I'm most interested in seeing things like "here's some examples of captions I want you to emulate", since, again, I'm not very creative and I tend to just write captions like ... well like a robot I guess :P. And more complicated instructions where you ask the bot to follow specific requirements, so this will provide the most juice to JoyCaption's instruction following (though I gotta say in building just this small dataset so far, writing responses by hand where there's EIGHT different steps and requirements is ... painful. God help me.)

The Data

I often get questions about JoyCaption's dataset. As I've always said, the caption dataset, and this VQA dataset, will be released as best I can. Most likely closer to a v1 release. I know, I know. I've seen so many projects promise to "release later" and then it never happens. And I know it's frustrating from the outside. How hard can it be? But from the inside, it's not a simple, zip and upload. JoyCaption's project is a mess internally, with code, data, and notebooks scattered everywhere. My focus is on getting shit done, and that means things get messy.
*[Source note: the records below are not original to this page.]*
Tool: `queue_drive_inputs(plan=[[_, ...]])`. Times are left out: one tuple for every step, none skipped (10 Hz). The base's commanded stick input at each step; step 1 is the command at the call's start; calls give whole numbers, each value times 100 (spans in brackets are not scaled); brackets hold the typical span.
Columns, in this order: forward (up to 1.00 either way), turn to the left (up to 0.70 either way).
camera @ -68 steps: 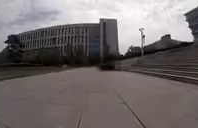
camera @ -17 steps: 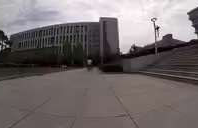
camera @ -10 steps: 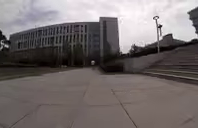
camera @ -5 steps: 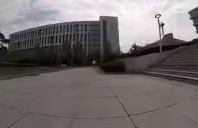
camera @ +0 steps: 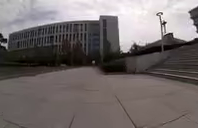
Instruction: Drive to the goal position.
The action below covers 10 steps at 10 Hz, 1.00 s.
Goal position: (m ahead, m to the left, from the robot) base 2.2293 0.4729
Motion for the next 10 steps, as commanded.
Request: queue_drive_inputs(plan=[[66, 0], [66, 0], [66, 0], [66, 0], [66, 0], [66, 0], [66, 0], [66, 0], [66, 0], [66, 0]])
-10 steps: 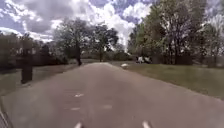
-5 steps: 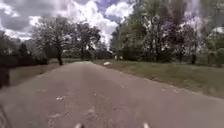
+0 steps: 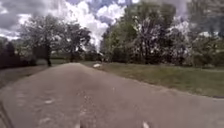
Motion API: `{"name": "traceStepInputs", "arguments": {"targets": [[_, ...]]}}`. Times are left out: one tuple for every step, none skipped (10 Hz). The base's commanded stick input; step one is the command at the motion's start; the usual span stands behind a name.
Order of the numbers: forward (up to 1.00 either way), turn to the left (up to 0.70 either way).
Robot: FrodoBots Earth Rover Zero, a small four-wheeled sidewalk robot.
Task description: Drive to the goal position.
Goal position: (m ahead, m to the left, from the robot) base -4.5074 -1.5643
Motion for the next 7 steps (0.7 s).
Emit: {"name": "traceStepInputs", "arguments": {"targets": [[0.0, -0.45], [0.0, -0.45], [0.0, -0.45], [0.0, -0.45], [0.0, -0.45], [0.0, -0.45], [0.0, -0.45]]}}
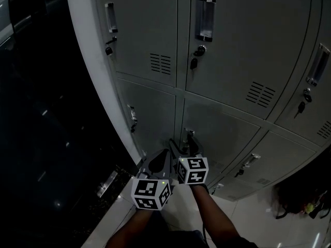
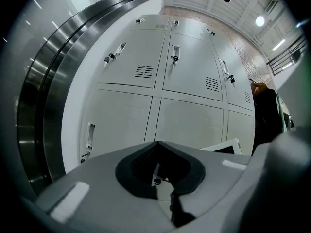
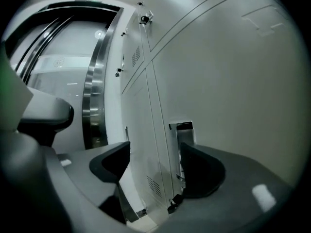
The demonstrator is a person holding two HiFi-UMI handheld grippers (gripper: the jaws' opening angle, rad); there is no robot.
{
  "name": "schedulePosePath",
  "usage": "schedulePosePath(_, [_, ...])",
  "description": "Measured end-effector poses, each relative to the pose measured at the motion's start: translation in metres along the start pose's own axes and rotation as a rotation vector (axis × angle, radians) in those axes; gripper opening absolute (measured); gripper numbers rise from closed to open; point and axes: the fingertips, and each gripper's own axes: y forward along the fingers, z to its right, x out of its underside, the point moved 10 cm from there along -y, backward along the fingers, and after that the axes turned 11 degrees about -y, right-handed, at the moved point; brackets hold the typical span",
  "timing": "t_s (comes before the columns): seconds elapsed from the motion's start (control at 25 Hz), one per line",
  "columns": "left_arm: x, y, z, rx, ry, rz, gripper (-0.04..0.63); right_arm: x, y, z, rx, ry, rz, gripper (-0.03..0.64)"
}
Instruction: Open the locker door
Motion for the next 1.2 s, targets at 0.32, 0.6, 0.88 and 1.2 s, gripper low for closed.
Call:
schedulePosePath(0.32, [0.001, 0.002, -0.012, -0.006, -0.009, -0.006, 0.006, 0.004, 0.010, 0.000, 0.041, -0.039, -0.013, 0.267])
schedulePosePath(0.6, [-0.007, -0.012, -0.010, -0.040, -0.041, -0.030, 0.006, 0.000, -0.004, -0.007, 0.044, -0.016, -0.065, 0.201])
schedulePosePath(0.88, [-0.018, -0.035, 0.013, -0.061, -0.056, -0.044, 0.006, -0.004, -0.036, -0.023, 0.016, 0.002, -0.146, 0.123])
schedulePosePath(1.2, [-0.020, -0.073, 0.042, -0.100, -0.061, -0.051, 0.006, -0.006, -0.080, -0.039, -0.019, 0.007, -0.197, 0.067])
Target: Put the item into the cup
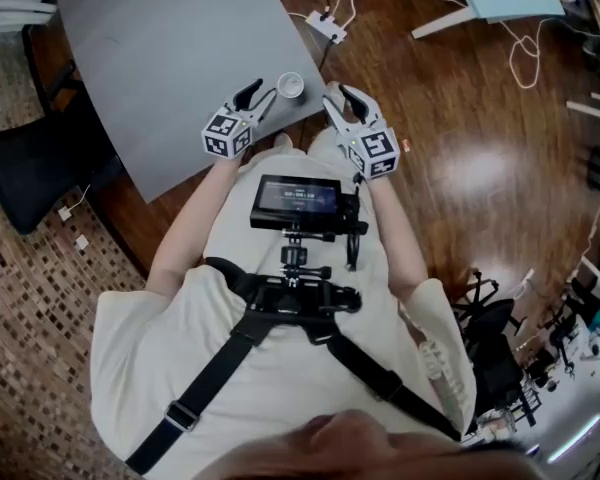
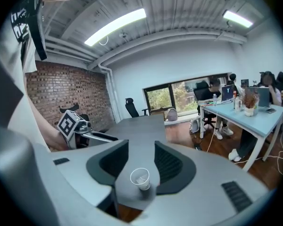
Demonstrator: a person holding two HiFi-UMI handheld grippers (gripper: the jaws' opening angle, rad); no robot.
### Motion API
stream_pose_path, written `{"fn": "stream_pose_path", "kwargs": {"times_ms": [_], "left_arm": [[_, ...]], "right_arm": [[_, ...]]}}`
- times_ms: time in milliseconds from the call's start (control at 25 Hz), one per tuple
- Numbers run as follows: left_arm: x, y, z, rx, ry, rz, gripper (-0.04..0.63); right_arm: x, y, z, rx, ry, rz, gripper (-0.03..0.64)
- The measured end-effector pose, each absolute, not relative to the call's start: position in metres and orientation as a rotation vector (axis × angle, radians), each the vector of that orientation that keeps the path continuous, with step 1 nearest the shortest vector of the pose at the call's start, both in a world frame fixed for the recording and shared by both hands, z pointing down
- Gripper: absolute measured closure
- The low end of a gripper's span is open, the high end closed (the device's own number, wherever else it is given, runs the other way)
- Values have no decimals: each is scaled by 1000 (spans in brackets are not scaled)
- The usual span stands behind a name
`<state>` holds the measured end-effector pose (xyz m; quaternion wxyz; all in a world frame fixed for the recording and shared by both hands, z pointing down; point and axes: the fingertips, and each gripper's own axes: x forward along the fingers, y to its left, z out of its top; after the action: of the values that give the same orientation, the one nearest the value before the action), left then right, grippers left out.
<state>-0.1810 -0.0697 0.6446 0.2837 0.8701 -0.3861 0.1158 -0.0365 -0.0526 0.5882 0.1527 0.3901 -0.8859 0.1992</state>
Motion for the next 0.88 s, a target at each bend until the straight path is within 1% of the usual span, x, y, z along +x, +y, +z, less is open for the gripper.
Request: {"fn": "stream_pose_path", "kwargs": {"times_ms": [240,320,400,520,640,760,880], "left_arm": [[-191,-49,627,2375,-1050,216,426],[-199,-37,614,2396,-1052,139,426],[-205,-24,602,2411,-1041,44,426],[-206,-12,593,2396,-1036,-61,413],[-198,-3,588,2405,-1056,-46,413],[-189,11,585,2419,-1078,-12,413],[-192,18,581,2381,-1120,-71,414]], "right_arm": [[-23,-53,582,1193,-2564,553,431],[-26,-46,578,1229,-2564,569,429],[-26,-39,578,1267,-2562,563,408],[-25,-32,572,1276,-2567,550,397],[-13,-28,566,1267,-2592,546,394],[6,-24,570,1280,-2619,566,364],[8,-23,559,1251,-2674,590,360]]}}
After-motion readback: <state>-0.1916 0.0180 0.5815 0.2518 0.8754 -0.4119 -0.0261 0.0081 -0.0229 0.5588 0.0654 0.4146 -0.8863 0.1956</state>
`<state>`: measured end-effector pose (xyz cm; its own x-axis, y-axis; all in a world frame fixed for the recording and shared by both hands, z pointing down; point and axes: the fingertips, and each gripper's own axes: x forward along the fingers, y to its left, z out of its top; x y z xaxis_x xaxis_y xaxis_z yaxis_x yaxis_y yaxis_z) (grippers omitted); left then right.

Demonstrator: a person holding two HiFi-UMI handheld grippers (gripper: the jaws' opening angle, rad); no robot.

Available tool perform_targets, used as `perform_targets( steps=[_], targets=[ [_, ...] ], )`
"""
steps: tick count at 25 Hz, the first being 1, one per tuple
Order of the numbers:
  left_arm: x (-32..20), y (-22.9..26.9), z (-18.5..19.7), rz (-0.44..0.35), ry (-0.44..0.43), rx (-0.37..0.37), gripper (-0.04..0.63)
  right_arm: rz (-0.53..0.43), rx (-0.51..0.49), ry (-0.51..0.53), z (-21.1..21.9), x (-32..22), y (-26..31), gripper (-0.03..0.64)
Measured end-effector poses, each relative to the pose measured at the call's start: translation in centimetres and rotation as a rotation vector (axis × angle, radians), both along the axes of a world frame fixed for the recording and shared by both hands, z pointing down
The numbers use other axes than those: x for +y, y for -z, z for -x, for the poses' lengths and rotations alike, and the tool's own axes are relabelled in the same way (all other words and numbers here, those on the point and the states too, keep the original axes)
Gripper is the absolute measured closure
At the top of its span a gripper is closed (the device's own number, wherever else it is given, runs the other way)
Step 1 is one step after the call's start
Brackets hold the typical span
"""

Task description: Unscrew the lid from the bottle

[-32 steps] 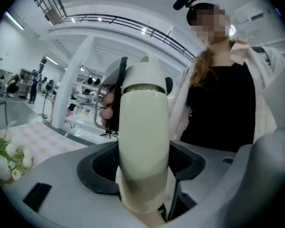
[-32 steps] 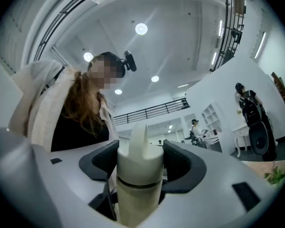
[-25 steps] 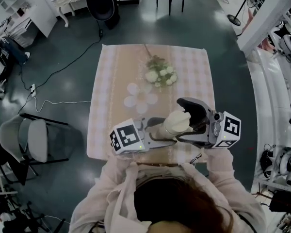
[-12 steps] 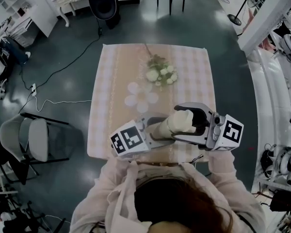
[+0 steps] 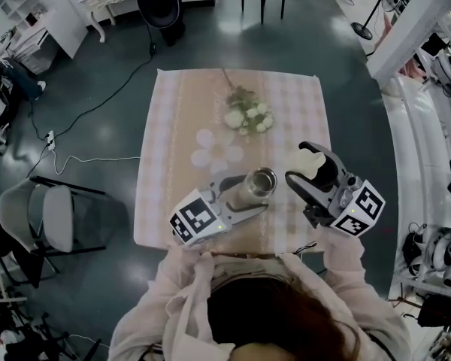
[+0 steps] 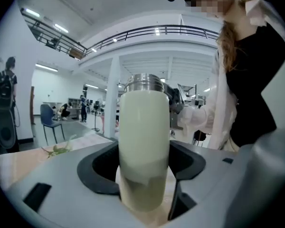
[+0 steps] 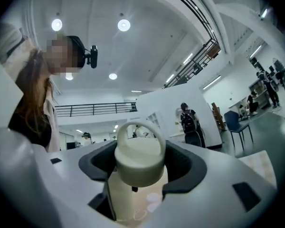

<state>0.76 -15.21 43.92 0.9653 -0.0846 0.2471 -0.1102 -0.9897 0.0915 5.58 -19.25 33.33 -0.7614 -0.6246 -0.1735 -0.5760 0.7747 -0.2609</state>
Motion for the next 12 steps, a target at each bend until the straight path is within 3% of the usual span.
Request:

For the data side of things, I gotta go through and try to piece it all together into something more cohesive for release, and try to grab all the URLs, dataset references, etc. So please, have patience with me, I'm slow. Go write some weird queries into this model in the meantime.

As for the training code, the same applies. It's a mess. But I did just factor out a clean finetuning script (for the VQA stuff), so I might dump that soon. I think this work shows that JoyCaption can be finetuned with very little data, so maybe that's useful right now for users that want to shift its style.

Examples

What's an article without some examples!

First off, the most requested feature, being able to give JoyCaption some tags and having it use them:

That took a lot of coaxing, since any mention of "caption" tends to make the model fall back to its old behaviors. But this at least shows that it's getting there, slowly.

But what's the use of only good examples when the model has a sense of humor?

And hey, this isn't GPT4o. Sometimes it's just mean.

Feedback

As always, I appreciate any and all feedback. Thank you for taking the time to read this article. I hope it's interesting and maybe in some small way insightful. I hope the model is fun! There's lots of areas to improve JoyCaption, so keep the feedback coming. Progress is slow, but I'm always doing what I can to fold your requests into the model.